## Action item
Reproduce the whole listing exactly and let no picture into the copy.

## Data block
===

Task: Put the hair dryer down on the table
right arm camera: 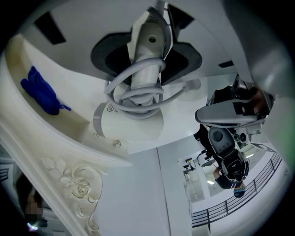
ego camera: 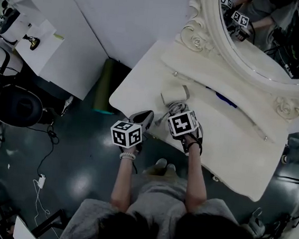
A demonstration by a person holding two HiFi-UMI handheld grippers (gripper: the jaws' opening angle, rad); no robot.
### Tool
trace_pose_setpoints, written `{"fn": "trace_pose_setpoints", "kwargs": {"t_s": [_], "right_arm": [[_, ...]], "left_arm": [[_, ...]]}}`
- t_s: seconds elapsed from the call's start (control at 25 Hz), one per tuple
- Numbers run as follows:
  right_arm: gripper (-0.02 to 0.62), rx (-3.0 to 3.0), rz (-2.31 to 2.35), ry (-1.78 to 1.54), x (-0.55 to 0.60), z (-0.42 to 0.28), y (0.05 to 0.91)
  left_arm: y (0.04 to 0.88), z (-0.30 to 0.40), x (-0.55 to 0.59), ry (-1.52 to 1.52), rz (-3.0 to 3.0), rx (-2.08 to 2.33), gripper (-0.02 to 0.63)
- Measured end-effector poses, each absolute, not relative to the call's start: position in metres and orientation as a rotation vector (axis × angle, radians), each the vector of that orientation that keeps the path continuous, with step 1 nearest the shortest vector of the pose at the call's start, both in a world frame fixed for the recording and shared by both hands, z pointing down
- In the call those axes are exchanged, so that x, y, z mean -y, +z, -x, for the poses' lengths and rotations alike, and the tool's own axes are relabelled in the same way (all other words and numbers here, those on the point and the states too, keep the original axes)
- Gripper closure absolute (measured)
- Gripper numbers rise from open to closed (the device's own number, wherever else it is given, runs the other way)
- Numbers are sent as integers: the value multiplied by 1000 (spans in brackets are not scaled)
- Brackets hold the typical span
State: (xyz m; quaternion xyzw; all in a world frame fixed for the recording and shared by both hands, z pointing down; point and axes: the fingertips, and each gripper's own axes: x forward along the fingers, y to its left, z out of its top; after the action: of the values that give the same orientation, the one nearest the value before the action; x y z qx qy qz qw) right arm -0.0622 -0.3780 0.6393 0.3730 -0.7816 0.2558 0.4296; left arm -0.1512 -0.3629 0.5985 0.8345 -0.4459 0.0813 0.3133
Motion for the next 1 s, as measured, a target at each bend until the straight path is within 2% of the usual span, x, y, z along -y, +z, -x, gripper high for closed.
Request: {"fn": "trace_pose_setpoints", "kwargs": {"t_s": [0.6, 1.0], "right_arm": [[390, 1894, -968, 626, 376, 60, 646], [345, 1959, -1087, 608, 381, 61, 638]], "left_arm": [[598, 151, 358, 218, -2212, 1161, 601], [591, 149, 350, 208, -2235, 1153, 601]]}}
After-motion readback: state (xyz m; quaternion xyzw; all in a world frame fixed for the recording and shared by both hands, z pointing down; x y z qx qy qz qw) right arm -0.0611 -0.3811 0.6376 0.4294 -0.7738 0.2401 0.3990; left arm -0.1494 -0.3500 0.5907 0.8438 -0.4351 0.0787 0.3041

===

## Result for this task
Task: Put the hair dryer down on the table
right arm camera: 
ego camera: 
A demonstration by a person holding two HiFi-UMI handheld grippers (gripper: the jaws' opening angle, rad); no robot.
### Tool
trace_pose_setpoints, written `{"fn": "trace_pose_setpoints", "kwargs": {"t_s": [_], "right_arm": [[_, ...]], "left_arm": [[_, ...]]}}`
- t_s: seconds elapsed from the call's start (control at 25 Hz), one per tuple
- Numbers run as follows:
  right_arm: gripper (-0.02 to 0.62), rx (-3.0 to 3.0), rz (-2.31 to 2.35), ry (-1.78 to 1.54), x (-0.55 to 0.60), z (-0.42 to 0.28), y (0.05 to 0.91)
  left_arm: y (0.04 to 0.88), z (-0.30 to 0.40), x (-0.55 to 0.59), ry (-1.52 to 1.52), rz (-3.0 to 3.0), rx (-2.08 to 2.33), gripper (-0.02 to 0.63)
- Measured end-effector poses, each absolute, not relative to the call's start: position in metres and orientation as a rotation vector (axis × angle, radians), each the vector of that orientation that keeps the path continuous, with step 1 nearest the shortest vector of the pose at the call's start, both in a world frame fixed for the recording and shared by both hands, z pointing down
- In the call those axes are exchanged, so that x, y, z mean -y, +z, -x, for the poses' lengths and rotations alike, and the tool's own axes are relabelled in the same way (all other words and numbers here, those on the point and the states too, keep the original axes)
- Gripper closure absolute (measured)
- Gripper numbers rise from open to closed (the device's own number, wherever else it is given, runs the other way)
- Numbers are sent as integers: the value multiplied by 1000 (spans in brackets are not scaled)
- Brackets hold the typical span
State: (xyz m; quaternion xyzw; all in a world frame fixed for the recording and shared by both hands, z pointing down; point and axes: the fingertips, and each gripper's own axes: x forward along the fingers, y to its left, z out of its top; after the action: of the values that give the same orientation, the one nearest the value before the action; x y z qx qy qz qw) right arm -0.0622 -0.3780 0.6393 0.3730 -0.7816 0.2558 0.4296; left arm -0.1512 -0.3629 0.5985 0.8345 -0.4459 0.0813 0.3133
Motion for the next 1 s, as measured, a target at each bend until the straight path is within 2% of the usual span, x, y, z along -y, +z, -x, gripper high for closed.
Request: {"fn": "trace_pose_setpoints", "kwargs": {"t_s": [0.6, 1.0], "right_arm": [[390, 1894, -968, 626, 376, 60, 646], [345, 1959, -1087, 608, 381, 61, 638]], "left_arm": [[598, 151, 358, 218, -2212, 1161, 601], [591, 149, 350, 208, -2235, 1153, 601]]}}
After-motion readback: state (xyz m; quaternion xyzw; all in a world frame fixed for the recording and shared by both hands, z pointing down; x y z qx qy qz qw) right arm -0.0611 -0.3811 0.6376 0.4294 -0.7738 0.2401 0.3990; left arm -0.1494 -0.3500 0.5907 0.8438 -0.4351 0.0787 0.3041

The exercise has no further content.